SA music: jazz in exile
Dollar Brand (later Abdullah Ibrahim, after his conversion to Islam), Hugh Masekela, Jonas Gwangwa, Caiphas Semenya, Letta Mbulu, Miriam Makeba - all these key figures in South African jazz developed their talents and their careers outside the country in the years of increasing repression.
Abdullah Ibrahim
Ibrahim is undoubtedly the towering figure in South African music, a man who
brought together all its traditions with a deeply felt understanding of
American jazz, from the orchestral richness of Duke Ellington's compositions
for big band to the groundbreaking innovations of Ornette Coleman and the
1960s avant-garde.
Over the next four decades, Ibrahim developed his own distinctive style, slipping back into South Africa in the mid-1970s to make a series of seminal recordings with the cream of Cape jazz players (Basil Coetzee and Robbie Jansen, for instance), which included his masterpiece, "Manenberg", one of the greatest South African compositions ever, and which became the unofficial soundtrack to the anti-apartheid resistance.
Ibrahim's extensive oeuvre has continued to expand the South African musical palette, as he has worked as a solo performer (in mesmerising unbroken concerts that echo the unstoppable impetus of the old marabi performers), with trios and quartets, with larger orchestral units, and, since his triumphant return to South Africa in the early 1990s, with symphony orchestras.

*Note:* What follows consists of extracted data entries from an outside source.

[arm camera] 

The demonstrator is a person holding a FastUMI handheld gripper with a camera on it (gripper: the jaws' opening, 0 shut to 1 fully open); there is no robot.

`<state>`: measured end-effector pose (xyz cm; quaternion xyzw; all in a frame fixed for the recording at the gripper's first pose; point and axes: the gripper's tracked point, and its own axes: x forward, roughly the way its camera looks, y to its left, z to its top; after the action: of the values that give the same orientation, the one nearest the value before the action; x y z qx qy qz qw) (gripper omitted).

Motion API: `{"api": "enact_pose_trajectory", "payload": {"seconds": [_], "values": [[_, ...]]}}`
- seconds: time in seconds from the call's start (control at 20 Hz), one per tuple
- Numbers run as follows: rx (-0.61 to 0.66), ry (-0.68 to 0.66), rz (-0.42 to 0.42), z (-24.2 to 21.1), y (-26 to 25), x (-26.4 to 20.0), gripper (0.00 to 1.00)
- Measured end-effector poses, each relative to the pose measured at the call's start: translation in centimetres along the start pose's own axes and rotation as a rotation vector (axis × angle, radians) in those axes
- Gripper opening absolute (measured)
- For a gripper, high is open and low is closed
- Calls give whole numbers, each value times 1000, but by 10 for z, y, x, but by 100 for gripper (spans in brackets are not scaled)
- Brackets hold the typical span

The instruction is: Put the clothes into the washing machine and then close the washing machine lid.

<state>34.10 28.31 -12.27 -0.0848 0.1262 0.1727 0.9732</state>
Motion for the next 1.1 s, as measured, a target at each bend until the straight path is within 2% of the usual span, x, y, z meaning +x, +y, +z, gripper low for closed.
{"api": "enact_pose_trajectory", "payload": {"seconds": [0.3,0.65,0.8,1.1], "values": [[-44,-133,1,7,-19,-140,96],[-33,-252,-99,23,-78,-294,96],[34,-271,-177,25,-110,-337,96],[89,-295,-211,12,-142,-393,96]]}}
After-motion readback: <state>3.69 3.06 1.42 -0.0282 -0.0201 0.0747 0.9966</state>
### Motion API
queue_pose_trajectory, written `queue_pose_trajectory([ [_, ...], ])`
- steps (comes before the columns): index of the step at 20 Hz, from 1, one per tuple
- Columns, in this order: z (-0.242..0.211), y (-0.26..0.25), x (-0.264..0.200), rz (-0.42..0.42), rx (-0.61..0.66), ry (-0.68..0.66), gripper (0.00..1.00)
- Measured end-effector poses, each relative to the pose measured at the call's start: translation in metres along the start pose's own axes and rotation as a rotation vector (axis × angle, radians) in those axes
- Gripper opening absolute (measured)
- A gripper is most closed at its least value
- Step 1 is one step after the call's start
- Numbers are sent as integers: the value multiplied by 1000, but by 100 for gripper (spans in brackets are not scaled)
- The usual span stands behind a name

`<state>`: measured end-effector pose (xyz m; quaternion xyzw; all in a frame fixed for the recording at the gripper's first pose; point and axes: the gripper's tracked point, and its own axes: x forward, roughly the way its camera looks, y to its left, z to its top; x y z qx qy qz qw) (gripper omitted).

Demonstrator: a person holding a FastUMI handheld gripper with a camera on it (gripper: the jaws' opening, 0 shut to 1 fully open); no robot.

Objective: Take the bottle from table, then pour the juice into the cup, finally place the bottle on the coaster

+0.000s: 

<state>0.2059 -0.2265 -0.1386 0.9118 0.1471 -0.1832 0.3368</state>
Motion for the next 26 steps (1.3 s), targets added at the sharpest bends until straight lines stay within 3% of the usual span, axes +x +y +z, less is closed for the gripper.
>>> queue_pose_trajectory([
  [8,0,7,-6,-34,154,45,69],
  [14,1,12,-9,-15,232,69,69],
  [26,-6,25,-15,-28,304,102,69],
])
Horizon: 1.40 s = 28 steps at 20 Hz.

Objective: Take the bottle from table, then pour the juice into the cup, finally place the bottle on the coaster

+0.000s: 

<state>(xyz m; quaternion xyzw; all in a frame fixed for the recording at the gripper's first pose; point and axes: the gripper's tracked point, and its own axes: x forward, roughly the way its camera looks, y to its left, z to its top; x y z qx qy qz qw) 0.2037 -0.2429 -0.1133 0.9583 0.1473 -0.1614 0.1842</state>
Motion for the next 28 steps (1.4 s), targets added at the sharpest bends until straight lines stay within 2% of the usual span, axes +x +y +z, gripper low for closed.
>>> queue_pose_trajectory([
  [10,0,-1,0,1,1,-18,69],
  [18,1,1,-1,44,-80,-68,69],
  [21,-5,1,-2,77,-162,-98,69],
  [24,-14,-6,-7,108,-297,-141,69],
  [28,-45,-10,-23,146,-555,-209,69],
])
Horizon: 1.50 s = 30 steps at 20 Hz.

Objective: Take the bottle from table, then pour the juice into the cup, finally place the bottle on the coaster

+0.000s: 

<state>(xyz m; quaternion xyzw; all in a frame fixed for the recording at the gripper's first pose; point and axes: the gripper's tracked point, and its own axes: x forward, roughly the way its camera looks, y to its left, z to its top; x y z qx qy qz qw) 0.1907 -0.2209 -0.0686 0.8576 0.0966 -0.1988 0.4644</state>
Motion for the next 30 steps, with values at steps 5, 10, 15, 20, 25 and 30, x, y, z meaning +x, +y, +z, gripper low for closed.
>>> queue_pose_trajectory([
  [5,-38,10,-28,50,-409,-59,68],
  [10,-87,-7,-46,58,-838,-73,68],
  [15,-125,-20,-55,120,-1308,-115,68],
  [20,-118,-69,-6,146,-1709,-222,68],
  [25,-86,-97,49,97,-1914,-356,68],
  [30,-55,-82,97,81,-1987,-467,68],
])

He has also founded a school for South African musicians in Cape Town.
Hugh Masekela
Ibrahim's old collaborator, the trumpeter Hugh Masekela, also had a
glittering career outside South Africa. Initially inspired in his musical
growth by Trevor Huddleston - a British priest working in the townships who
financed Masekela's first trumpet - Masekela played his way through the
vibrant Sophiatown scene and to Britain with King Kong, to find himself in
New York in the early 1960s. He had hits in the United States with the poppy
jazz tunes "Up, Up and Away" and "Grazin' in the Grass".
A renewed interest in his African roots led him to collaborate with West and Central African musicians, and finally to reconnect with South African players when he set up a mobile studio in Botswana, just over the South African border, in the 1980s. Here he re-absorbed and re-used mbaqanga modes, a style he has continued to use since his return to South Africa in the early 1990s.
The Blue Notes
Also pursuing the expansion of South African jazz into new realms, though in
Britain, was the band The Blue Notes. Having made a name for themselves in
South Africa in the early 1960s, this dymanic, adventurous group, led by
pianist Chris MacGregor, left for Britain in the late 1960s and stayed
there. The other members of the band, Dudu Pukwana, Mongezi Feza, Johnny
Dyani and Louis Moholo, contributed richly to the sound of this
ever-evolving ensemble, and also recorded significant solo material.
The Blue Notes, and later MacGregor bands such as Brotherhood of Breath, as well as the Pukwana and Moholo bands, became an essential part of the European jazz avant-garde, carrying the African influence far beyond these shores. Sadly, all of the former Blue Notes except Louis Moholo died in exile.